A Steller's sea eagle perched on driftwood in the reed marshes near Lake Furen

Crab, escalope, and a town at the end of the line

Nemuro rewards the cold with food. This is hanasaki crab country, a spiny orange crab you don’t find much elsewhere, and we ate one steaming at a market stall with our fingers, saying almost nothing because it was that good. The town’s other obsession is stranger and lovely: escalope, a local invention of pork cutlet and rice-pilaf wrapped in a thin crepe, drowned in demi-glace, served in old kissaten with lace curtains and jazz on the radio. Nemuro is the last stop on the JR line, a real end-of-the-tracks town of weathered fishing boats and shuttered shops and enormous skies, and there’s something about being somewhere that is definitively the end of the country that makes you slow down and pay attention.

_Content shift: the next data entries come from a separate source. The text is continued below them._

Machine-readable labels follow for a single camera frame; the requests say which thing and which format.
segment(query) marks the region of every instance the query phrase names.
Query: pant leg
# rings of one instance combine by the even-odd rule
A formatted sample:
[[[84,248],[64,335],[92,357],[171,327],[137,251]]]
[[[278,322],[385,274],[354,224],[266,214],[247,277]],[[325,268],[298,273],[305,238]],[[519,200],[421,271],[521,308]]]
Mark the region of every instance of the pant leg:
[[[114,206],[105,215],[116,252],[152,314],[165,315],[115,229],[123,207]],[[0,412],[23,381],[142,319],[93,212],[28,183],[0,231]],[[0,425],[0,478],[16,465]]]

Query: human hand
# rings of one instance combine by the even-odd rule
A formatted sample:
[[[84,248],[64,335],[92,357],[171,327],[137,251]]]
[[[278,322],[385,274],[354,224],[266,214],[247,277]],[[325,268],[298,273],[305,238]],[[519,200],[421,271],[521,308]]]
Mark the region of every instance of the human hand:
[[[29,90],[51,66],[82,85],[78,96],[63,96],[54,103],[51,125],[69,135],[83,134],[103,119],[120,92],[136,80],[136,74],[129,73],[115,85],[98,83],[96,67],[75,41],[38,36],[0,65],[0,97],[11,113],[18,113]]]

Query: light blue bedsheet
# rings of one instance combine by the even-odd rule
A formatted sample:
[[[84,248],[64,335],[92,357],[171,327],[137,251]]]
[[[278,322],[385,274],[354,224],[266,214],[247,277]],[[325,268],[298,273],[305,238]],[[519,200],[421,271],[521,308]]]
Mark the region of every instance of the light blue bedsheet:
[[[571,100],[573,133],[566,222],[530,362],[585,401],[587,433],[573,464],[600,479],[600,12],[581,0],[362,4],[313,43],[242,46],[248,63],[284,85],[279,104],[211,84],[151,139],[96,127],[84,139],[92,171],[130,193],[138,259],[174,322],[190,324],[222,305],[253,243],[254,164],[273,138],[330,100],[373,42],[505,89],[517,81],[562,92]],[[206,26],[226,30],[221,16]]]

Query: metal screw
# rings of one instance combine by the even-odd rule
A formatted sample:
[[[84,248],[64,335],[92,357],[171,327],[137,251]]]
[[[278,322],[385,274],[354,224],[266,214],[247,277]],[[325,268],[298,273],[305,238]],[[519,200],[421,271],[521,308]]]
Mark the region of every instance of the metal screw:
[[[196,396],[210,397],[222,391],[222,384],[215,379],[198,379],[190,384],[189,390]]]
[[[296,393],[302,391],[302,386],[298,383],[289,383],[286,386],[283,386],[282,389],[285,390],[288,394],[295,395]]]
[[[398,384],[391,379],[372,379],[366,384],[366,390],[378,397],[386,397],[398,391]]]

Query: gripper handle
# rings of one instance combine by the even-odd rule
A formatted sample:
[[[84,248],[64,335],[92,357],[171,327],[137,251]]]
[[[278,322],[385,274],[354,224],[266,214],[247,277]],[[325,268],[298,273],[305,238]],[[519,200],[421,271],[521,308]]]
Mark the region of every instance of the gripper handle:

A steaming spiny hanasaki crab served whole at a Nemuro market counter

Getting There

Nemuro sits at the far eastern end of Hokkaido and takes patience to reach, which keeps it uncrowded. Most people base themselves in Kushiro — reachable by air from Tokyo or by the scenic JR line — and take the local train onward to Nemuro, about two and a half hours of coast and marsh. We rented a car in Kushiro instead, which we’d recommend: Cape Nosappu, Lake Furen, and the cape roads are far easier with wheels, and the sunrise run out to Nosappu is impossible by early bus. For the famous first sunrise, check the exact time locally and arrive well before — it comes early and the wind means you want spare layers. Winter brings the sea eagles; summer brings the cranes and kinder weather.